Aircraft employing these weapons bounce a laser beam off the target. The bombs glide toward the target following the reflected beam. A bomb of this type is the GBU-10, a 14-foot-long weapon used extensively against targets in Iraq. The 2,000-lb. warhead detonates on impact, disintegrating a thick steel casing and releasing a blast created by 945 lbs. of high explosives.

Other weapons of this type used in Operation Desert Storm: GBU-12, GBU-24 and GBU-27.
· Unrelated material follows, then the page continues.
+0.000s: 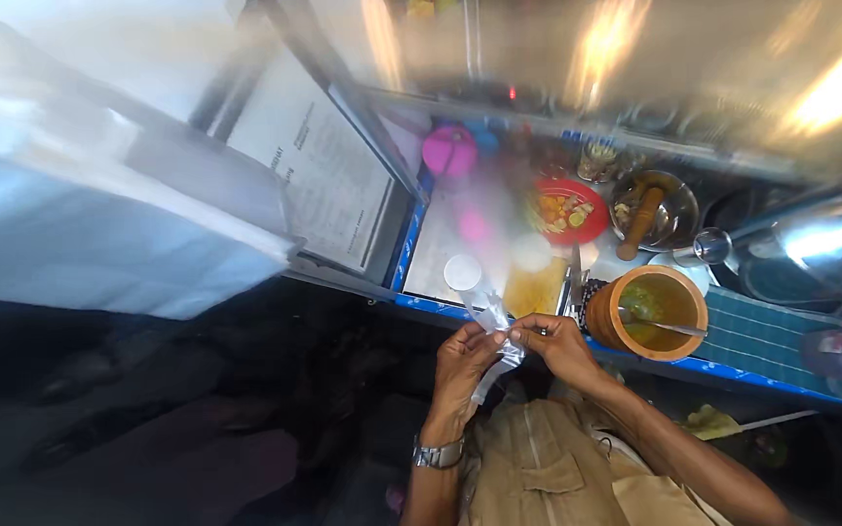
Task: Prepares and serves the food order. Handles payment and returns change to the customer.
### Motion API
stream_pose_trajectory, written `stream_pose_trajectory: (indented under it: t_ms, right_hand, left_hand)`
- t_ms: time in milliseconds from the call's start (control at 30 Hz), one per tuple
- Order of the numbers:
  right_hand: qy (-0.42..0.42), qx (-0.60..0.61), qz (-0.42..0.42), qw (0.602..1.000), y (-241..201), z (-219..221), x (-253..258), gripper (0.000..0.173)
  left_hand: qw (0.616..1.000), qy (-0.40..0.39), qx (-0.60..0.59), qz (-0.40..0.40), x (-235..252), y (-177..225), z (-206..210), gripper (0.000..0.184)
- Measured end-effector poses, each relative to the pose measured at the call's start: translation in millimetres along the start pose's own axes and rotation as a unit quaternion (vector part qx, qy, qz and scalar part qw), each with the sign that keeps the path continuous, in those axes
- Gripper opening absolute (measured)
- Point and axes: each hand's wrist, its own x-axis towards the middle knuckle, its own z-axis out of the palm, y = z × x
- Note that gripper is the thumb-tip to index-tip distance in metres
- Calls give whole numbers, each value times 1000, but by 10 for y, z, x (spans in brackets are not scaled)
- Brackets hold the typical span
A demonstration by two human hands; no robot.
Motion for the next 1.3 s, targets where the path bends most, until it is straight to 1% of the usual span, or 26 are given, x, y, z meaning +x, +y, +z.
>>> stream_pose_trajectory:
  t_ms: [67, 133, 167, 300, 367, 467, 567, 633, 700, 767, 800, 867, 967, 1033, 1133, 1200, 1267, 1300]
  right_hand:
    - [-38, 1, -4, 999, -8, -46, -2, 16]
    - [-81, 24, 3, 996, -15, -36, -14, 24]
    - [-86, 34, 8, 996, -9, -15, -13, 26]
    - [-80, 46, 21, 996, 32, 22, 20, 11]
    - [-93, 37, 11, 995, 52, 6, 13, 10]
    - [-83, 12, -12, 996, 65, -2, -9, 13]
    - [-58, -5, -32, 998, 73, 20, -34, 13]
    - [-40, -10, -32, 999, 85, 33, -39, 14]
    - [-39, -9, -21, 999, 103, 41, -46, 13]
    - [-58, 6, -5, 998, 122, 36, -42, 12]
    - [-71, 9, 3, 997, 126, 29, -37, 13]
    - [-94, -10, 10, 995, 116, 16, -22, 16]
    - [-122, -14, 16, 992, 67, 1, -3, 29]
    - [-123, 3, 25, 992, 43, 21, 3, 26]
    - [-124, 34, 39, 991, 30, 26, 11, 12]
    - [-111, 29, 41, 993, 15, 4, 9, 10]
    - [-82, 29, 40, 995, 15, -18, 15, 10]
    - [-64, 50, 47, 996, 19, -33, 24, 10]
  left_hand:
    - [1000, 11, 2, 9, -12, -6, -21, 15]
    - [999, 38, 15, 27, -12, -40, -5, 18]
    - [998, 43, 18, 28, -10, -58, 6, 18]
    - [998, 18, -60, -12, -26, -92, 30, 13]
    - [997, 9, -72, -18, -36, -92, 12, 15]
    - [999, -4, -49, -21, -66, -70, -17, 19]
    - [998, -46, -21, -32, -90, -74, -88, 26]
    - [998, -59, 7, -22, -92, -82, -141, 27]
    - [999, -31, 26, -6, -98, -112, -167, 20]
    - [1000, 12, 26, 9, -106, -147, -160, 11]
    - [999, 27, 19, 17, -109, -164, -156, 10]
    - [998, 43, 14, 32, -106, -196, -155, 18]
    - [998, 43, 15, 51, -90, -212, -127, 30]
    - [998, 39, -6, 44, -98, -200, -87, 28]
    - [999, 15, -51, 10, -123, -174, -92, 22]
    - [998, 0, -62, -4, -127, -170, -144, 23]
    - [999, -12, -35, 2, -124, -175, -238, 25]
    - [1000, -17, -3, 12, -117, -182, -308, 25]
Infrared and electro-optically guided bombs have been used repeatedly against Iraqi strategic sites. The GBU-15, for example, uses a 2,000-lb. warhead that can be fitted with either guidance system and will explode on impact. When the infrared method is used, the bomb homes in on heat sources identified by the bombardier and programmed into the bomb's guidance package. When electro-optical guidance is used, the bomb carries a television camera in the nose and an antenna in the tail. The Weapons Systems Officer aboard the bomber flies the weapon to the target, "steering" it with a joystick. A typical bomb of this type can blast away more than 8,500 cubic feet of material, leaving a hole the size of a large suburban swimming pool. GENERAL-PURPOSE BOMBS

These conventional bombs have thick metal casings filled with explosive material to ensure penetration of a target. The MK-84 bomb of this type weighs 2,000 lbs. and can form a crater 50 feet in diameter and 36 feet deep. Depending on the altitude from which it is dropped, the bomb can penetrate 15 inches of metal or 11 feet of concrete and disperse shrapnel to a radius of 400 yards.

Other weapons of this type used in Operation Desert Storm: MK-82 and MK-117.